Let´s use the second model for a 12 month forecast.
sarima.for(ts_total, 1,1,1,2,1,1,12, n.ahead = 12)
## $pred
## Jan Feb Mar Apr May Jun Jul
## 2016
## 2017 160.0177 137.3683 130.6933 116.5934 132.7238 161.4440 187.9824
## Aug Sep Oct Nov Dec
## 2016 193.5437 159.9105 140.3797 134.5421 149.9530
## 2017
##
## $se
## Jan Feb Mar Apr May Jun Jul
## 2016
## 2017 8.001156 8.114284 8.220028 8.321630 8.420647 8.517849 8.613630
## Aug Sep Oct Nov Dec
## 2016 6.058261 7.073240 7.487495 7.715791 7.873653
## 2017If we go back to the plot of the total emissions time series we can see that the variance is not constant. We can do the same exercise using the Box-Cox transformation.
lam <- BoxCox.lambda(ts_total)
bc_ts_total <- BoxCox(ts_total, lam)The next step is to run the same models on the transformed series and get the outputs in the original scale.
Cross Validation
k <- 60 # minimum data length for fitting a model
n <- length(bc_ts_total)
mae1 <- mae2 <- matrix(NA,n-k,12)
st <- tsp(bc_ts_total)[1]+(k-2)/12
for(i in 1:(n-k))
{
xshort <- window(bc_ts_total, end=st + i/12)
xnext <- window(bc_ts_total, start=st + (i+1)/12, end=st + (i+12)/12)
fit1_bc <- Arima(xshort, order = c(1,1,2), seasonal = list(order =c(0, 1, 1), period = 12))
fcast1 <- forecast(fit1_bc, h=12)
fit2_bc <- Arima(xshort, order=c(1,1,1), seasonal=list(order=c(2,1,1), period=12))
fcast2 <- forecast(fit2_bc, h=12)
mae1[i,1:length(xnext)] <- abs( (lam*fcast1[['mean']]+1)^(1/lam) -(lam*xnext+1)^(1/lam) )
mae2[i,1:length(xnext)] <- abs( (lam*fcast2[['mean']]+1)^(1/lam) -(lam*xnext +1)^(1/lam) )
}plot(1:12, colMeans(mae1,na.rm=TRUE), type="l", col=2, xlab="horizon", ylab="MAE", ylim =c(4,8) )
lines(1:12, colMeans(mae2,na.rm=TRUE), type="l",col=3)
legend("topleft",legend=c("fit 1 BC","fit 2 BC"),col=2:4,lty=1)
Again model 2 provides the best overall fit, although for a few horizons model 1 has a slightly lower MAE. If we compare the transformed and the original fits, we can see that the increase in MAE for the original series is slightly steeper, but results are very similar.

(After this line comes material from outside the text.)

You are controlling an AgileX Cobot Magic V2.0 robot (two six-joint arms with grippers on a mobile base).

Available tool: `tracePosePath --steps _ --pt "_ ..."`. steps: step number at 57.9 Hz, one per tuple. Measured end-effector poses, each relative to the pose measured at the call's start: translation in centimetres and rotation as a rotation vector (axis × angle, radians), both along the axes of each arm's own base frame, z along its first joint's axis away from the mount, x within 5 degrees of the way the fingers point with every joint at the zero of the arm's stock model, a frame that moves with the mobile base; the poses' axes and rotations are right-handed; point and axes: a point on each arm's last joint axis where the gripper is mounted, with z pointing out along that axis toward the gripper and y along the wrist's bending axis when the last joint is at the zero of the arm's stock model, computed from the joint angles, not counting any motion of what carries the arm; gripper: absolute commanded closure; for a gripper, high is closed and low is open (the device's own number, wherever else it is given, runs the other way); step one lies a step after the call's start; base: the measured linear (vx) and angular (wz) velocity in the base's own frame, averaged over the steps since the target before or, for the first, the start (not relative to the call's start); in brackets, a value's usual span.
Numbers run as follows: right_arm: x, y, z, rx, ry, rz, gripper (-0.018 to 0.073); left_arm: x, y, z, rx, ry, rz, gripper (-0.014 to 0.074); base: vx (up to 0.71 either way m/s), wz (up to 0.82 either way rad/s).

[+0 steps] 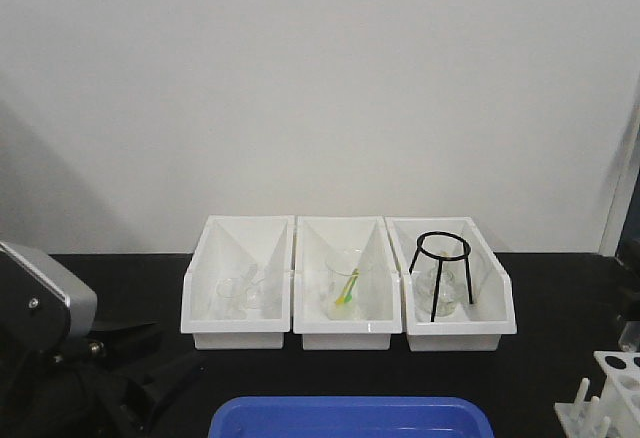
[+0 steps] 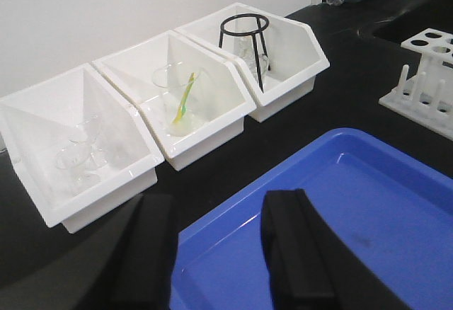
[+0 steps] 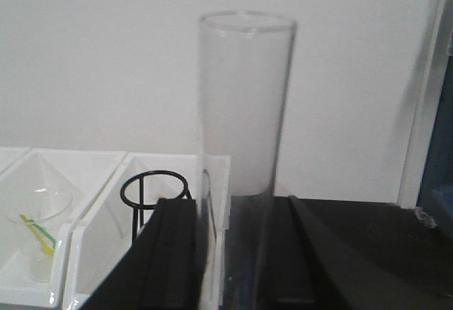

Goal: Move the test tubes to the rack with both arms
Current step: 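Carry the test tube with the right gripper over the white rack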

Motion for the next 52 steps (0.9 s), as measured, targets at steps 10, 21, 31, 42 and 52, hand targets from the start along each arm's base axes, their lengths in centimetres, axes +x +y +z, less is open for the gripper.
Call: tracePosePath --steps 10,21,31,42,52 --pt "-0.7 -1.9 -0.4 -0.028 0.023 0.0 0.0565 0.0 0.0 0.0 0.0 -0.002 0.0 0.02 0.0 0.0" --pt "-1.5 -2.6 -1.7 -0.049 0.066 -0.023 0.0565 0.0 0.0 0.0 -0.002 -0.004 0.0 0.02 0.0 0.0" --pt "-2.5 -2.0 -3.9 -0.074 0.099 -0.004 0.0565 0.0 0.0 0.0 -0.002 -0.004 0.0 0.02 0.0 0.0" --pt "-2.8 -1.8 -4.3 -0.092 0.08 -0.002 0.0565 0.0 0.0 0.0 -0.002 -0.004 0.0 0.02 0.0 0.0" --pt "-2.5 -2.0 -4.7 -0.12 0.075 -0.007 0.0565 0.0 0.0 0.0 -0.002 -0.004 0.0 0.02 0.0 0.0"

In this case there might be little to gain with the transformation.
Since the series is quite long, we could’ve also set fixed a part of it aside as a test set (using the window function) and compare the predictions to the actual observed values.
Conclusion
Simple time series analysis allowed us to get some insights into the data. Additionally, we were able to make a simple 12 month forecast. The takeaway is the ease to manipulate time series and predictions in R using the fpp package. A lot more can be done in the future with this data, there’s room for trying different models and approaches, not only using time series.